ROMA – Il Governo Giapponese ha annunciato, durante la riunione del consiglio dei ministri del 30 Dicembre tenutasi a Tokyo, un piano per ridurre la tassazione sulle imprese a partire dalla prossima primavera, onde incentivare la ripresa e dare sostegno al sistema economico nipponico, alle prese con un periodo di stagnazione ed inserito in un’area, quella asiatica, a forte concorrenza per il basso costo del lavoro negli altri stati, in particolare quelli dell’area Asean (una vasta area di paesi del sud est asiatico che al loro interno prevedono l’abbassamento o l’abbattimento delle barriere doganali).
La mossa rappresenta l’ultimo tentativo del primo ministro Shinzo Abe di dare una spinta decisiva al suo programma di rilancio della crescita. Attualmente la tassazione complessiva sulle aziende nipponiche è pari al 34,62% degli utili societari, percentuale più bassa di quella degli Usa, o di altre nazioni europee, ma superiore a quella della maggior parte delle altre principali economie mondiali e del sud est asiatico.
Nel dettaglio la coalizione del Governo giapponese si è impegnata a tagliare al 32,11% la tassazione entro marzo 2016 e al 31,33%, o ancora meno, nell’anno successivo.

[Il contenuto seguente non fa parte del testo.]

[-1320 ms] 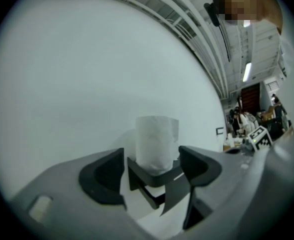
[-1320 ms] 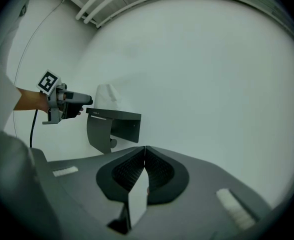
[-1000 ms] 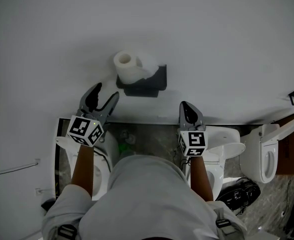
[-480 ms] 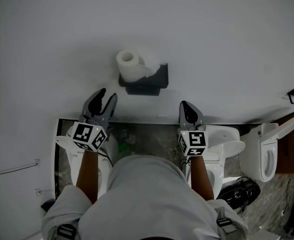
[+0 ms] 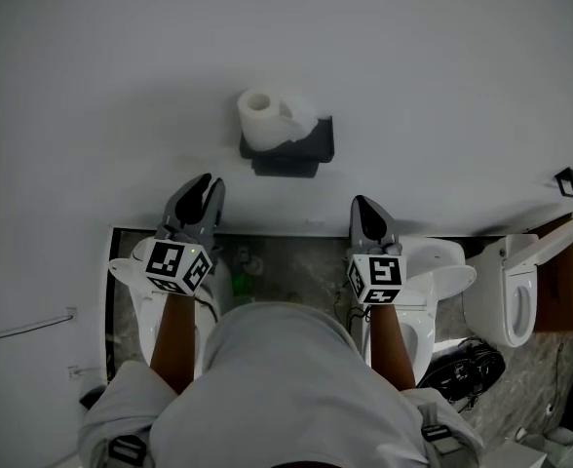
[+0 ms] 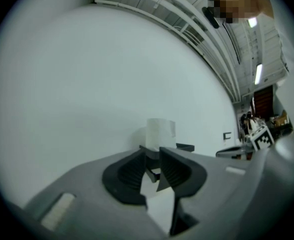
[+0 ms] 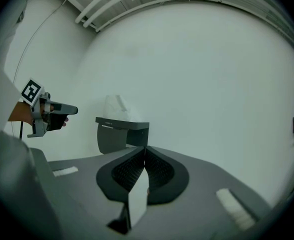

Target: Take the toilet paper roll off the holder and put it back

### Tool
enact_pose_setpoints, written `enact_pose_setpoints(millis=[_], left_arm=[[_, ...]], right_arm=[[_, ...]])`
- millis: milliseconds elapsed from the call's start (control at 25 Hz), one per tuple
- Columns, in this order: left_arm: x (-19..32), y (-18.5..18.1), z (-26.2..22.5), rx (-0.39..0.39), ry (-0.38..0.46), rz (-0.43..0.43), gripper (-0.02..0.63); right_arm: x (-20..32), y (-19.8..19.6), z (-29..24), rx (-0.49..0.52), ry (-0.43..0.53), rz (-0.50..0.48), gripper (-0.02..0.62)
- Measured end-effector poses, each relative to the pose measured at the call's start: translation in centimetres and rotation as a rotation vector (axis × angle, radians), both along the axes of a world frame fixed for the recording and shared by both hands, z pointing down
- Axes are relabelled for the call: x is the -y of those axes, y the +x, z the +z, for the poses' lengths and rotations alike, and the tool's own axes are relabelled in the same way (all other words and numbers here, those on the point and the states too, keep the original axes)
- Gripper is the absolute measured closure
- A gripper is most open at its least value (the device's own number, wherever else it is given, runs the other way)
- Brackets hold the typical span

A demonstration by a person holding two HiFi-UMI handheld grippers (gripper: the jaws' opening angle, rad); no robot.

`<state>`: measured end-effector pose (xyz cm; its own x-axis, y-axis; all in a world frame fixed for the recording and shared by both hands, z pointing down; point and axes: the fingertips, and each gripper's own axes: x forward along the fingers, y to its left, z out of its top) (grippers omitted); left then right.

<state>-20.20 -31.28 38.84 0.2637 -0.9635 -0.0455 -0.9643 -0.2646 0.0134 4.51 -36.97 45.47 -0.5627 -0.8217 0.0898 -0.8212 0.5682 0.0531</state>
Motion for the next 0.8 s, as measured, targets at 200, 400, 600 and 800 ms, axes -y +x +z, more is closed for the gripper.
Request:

Una mossa che nell’immediato potrebbe apportare meno liquidità nelle casse dello stato, ma di forte lungimiranza, in quanto consentirebbe al sistema imprenditoriale giapponese di liberare delle risorse da poter destinare a spesa ed investimenti per innovazione, ricerca e sviluppo o per assumere nuova forza lavoro, in particolare giovani laureati specializzati.

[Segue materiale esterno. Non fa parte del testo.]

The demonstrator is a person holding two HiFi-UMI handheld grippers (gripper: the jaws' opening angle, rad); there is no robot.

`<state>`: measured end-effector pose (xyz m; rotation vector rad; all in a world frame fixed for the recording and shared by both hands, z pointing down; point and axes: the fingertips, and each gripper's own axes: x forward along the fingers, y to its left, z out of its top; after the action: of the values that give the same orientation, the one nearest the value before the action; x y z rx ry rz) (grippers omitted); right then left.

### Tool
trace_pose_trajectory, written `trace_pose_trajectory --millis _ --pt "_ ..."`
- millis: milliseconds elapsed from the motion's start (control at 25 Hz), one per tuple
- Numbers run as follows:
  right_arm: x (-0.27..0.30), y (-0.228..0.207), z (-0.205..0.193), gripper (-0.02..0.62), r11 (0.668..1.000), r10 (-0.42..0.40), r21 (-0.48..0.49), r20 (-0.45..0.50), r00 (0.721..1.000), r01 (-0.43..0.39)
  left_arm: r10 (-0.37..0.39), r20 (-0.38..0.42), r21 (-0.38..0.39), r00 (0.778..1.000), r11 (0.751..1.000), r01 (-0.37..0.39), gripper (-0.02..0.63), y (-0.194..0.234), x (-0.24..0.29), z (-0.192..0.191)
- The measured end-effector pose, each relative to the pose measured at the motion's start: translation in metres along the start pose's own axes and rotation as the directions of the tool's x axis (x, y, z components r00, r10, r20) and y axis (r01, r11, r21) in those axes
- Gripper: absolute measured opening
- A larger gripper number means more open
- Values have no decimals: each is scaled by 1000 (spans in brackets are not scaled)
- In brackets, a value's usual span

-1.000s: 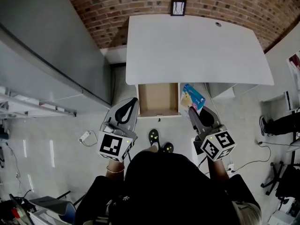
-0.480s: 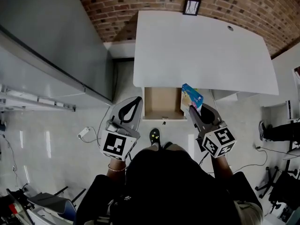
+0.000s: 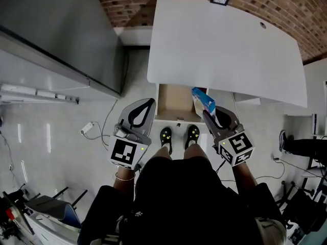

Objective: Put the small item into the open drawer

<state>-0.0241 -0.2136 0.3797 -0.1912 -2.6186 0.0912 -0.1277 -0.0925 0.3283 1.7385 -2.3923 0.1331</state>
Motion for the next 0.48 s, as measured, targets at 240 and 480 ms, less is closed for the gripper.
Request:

Con maggiore innovatività e/o maggiore forza lavoro aumenterebbe, secondo questa visione, la competitività del sistema nipponico, in quanto il Giappone, come tutte le economie progredite può competere solo attraverso una maggiore qualità dei suoi prodotti e non sul prezzo, visto che in un sistema economico sempre più globalizzato i competitors con costi di produzione e del lavoro sempre più bassi sono molti, sia in Asia che in America Latina o Africa.

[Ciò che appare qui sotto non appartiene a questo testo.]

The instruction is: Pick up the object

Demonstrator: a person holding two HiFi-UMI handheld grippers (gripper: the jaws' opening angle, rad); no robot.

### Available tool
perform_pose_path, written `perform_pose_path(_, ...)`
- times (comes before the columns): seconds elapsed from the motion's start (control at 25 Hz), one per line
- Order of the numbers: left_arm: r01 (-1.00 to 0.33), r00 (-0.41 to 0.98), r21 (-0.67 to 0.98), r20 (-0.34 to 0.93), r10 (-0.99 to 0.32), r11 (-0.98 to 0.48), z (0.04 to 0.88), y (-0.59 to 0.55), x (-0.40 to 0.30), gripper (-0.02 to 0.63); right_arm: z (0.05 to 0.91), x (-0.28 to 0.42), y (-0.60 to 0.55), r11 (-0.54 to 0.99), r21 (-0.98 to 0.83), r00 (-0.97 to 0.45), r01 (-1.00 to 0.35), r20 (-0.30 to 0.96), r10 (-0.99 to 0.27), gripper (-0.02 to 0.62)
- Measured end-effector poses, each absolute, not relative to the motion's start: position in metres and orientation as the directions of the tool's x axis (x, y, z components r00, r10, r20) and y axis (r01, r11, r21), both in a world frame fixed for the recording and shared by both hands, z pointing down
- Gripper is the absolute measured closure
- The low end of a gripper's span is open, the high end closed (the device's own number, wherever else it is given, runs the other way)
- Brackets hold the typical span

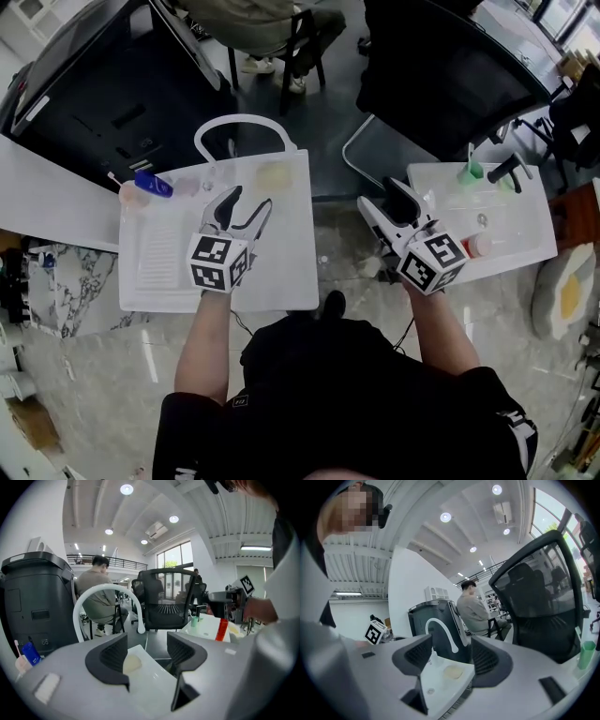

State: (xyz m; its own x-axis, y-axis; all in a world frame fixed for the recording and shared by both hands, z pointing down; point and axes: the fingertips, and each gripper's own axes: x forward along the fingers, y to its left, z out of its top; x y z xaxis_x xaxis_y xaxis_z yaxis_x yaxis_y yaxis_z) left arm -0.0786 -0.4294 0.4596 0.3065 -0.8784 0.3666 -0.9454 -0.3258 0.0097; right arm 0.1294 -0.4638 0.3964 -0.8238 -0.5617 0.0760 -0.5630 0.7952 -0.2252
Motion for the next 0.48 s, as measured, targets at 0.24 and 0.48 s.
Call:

Una azione coraggiosa da prendere ad esempio anche da parte del nostro governo, preoccupato sempre più solo di rendere flessibile il mercato del lavoro e consentire alle aziende di licenziare con più facilità.
Il problema in questo modo non si risolve, ma si consente in tal modo al sistema imprenditoriale italiano esclusivamente di liberarsi della manodopera italiana, ad alto costo, e spostarsi all’estero dove, sebbene a scapito della qualità, si avrebbero costi del lavoro e di produzione inferiori.
Un pericoloso circolo vizioso che non porta crescita, innovazione e competitività ma aumenterebbe solo l’indigenza e la precarietà per l’economia del nostro paesi e a poco serviranno i vari bonus distribuiti a pioggia, se non ad aumentare la base imponibile da tassare.
Di certo un imprenditore con una tassazione alle stelle ed un apparato burocratico farraginoso ed autoreferenziale difficilmente è incentivato ad investire in Italia.
Chi ci governa sarà capace di capire tutto ciò, o si rimarrà legati alle decisioni degli stakeholders e delle varie lobbies di potere?